"""

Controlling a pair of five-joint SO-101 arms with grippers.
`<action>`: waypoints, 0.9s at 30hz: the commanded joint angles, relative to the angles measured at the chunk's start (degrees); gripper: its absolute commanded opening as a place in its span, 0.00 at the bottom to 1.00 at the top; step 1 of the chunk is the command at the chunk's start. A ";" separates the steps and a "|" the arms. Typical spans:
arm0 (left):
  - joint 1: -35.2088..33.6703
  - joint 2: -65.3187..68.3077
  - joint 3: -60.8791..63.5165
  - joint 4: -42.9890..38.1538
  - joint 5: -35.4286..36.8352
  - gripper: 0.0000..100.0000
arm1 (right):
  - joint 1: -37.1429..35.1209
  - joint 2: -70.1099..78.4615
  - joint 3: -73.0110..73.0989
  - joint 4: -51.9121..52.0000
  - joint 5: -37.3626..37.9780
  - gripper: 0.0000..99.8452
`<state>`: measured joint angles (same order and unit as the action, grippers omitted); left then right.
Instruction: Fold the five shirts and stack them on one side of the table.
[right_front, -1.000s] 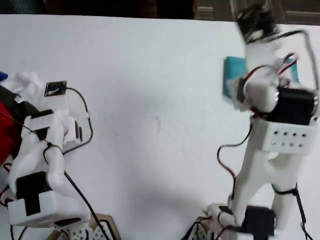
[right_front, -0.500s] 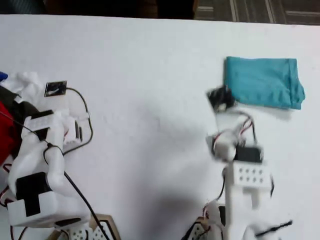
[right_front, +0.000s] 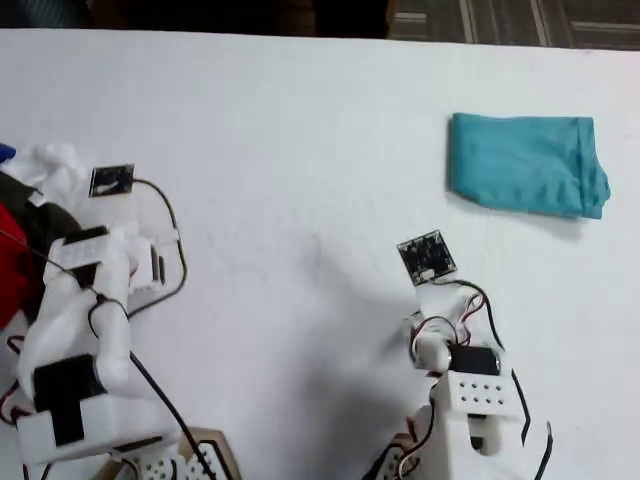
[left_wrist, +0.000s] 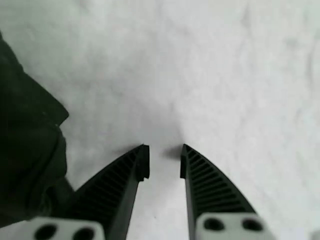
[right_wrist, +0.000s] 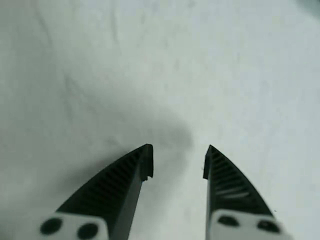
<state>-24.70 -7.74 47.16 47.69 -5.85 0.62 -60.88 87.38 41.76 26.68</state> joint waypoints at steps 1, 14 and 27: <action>-1.32 -12.92 2.51 3.16 -0.79 0.13 | -0.22 -1.45 -0.18 -1.10 -0.44 0.17; -26.99 -35.08 1.19 12.04 -23.30 0.17 | -0.22 -1.36 -0.18 -1.10 -0.44 0.17; -31.38 4.22 -36.88 12.48 -23.38 0.24 | -0.22 -1.27 -0.18 -1.01 -0.44 0.17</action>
<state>-55.38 -11.16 19.56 60.09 -28.97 0.62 -60.88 87.38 41.76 26.68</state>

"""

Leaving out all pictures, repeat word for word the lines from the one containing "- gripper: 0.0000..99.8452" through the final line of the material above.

  - gripper: 0.0000..99.8452
`<state>`: measured joint angles (same order and unit as the action, grippers omitted); left then right.
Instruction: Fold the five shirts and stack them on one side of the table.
[right_front, -1.000s] 
[right_front, -0.500s] 
[right_front, +0.000s] 
[left_wrist, +0.000s] 
[right_wrist, +0.000s] 
<state>-24.70 -7.74 47.16 47.69 -5.85 0.62 -60.88 87.38 41.76 26.68</state> joint waypoints at steps 1, 14 and 27: <action>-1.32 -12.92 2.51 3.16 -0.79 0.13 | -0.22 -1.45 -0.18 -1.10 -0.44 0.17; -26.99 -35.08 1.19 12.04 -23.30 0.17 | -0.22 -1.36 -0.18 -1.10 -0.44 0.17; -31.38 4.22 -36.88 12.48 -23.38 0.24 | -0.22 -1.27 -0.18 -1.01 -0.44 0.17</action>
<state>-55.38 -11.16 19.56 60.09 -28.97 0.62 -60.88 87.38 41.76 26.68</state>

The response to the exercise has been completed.